- Church: Church of England
- In office: 1863-1897

Orders
- Ordination: 1836 by Francesco Saverio Caruana

Personal details
- Born: February 15, 1814 Crown Colony of Malta
- Died: April 10, 1903 (aged 89) Weymouth, Dorset, England
- Buried: St Ann's Church, Radipole
- Denomination: Anglican (prev. Roman Catholic)
- Spouse: Emanuela Fleri ​ ​(m. 1843; died 1845)​ Anne Parsley Clark ​(m. 1848)​
- Alma mater: University of Malta

= Michael Angelo Camilleri =

Maltese priest (1814–1903)

Michael Angelo Camilleri (15 February 1814 – 10 April 1903) was a Maltese Anglican priest who is known for translating the Book of Common Prayer into the Maltese language in 1845.

==Education and Roman Catholic priesthood==
Camilleri commenced theological studies at the theological college of the University of Malta in 1834. He was then ordained deacon and priest by Bishop Francesco Saverio Caruana in 1836 and awarded a Doctor of Divinity by the university in 1838. He was then appointed to several posts, ministering in both Malta and Algeria.

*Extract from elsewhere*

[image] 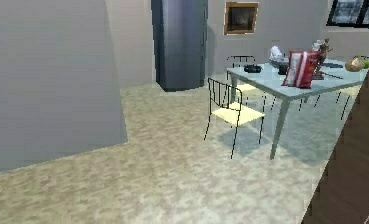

==Conversion to Anglicanism==
Camilleri met Emanuela Fleri sometime before 1843. She was the widow of Publio Fleri with whom she had two children. They then eloped to Gibraltar. In June 1843 he was admitted to the Anglican priesthood by the Bishop of Gibraltar, George Tomlinson. The bishop officiated at the marriage of the couple on June 13, 1843.

==Return to Malta==
Upon their return to Malta, Emanuela’s mother in law instituted a petition to the Royal Civil Courts in favour of undertaking the guardianship of Emanuel’s two children from her first husband in order for the children to be brought up in the Roman Catholic faith rather than the Anglicanism which their mother had converted to. The courts ruled in favour of the grandmother in 1844, with the courts of appeal upholding the ruling. It was when the marshal of the court and his assistant tried to enforce the order of the Court of Appeal on 18 June 1844, that is to remove the two children from their mother’s care, that a commotion arose between Camilleri and the court marshal which led to Camilleri being sentenced to 20 days imprisonment. However, through the intervention of the Bishop of Gibraltar, Camilleri was released after paying a fine of £1, 1s, 7d. Emanuela did not live long after the ordeal and died on 25 July 1845.

==Translation of the Book of Common Prayer into Maltese==
Camilleri translated the Book of Common Prayer, the official prayer book of the Church of England, into the Maltese language. He embarked on this work in 1844 through the instigation of Bishop Tomlinson. The work was published as Ktieb it-Talb ta' Għalenija in June 1845 by the Society for Promoting Christian Knowledge. Camilleri also revised the four Gospels and Acts of the Apostles, which were initially translated by Mikiel Anton Vassalli, and published them as Il-Għaqda l-Ġdida ta' Sidna Ġesù Kristu in 1847. With the translation of the Book of Common Prayer, Camilleri also translated 40 psalms of David from the original Hebrew into Maltese, the first such translation.

==Missionary work in South Africa==
On 14 September 1848, Camilleri married Anne Parsley Clark and shortly after departed for Cape Town to take up his post as missionary to the local Muslim community. He was also assigned to serve at St George’s Cathedral in Cape Town. He remained in South Africa until 1855, having resigned in 1854.

==Ministry in England and death==
For a short time Camilleri was curate of St Michael's Church in Burleigh Street, London, before becoming curate of the parish church of St Denys in Stanford in the Vale, Berkshire, in 1858. He was then transferred to Lyford, Oxfordshire, in 1863 as vicar of the Church of St Mary the Virgin, where he remained until 1897. During this time he was also involved in the Anglo-Continental Society where he undertook a somewhat secretive mission in Italy. He retired to Weymouth, Dorset where he lived until his death on 10 April 1903. He was buried in the churchyard of St Ann's Church, Radipole.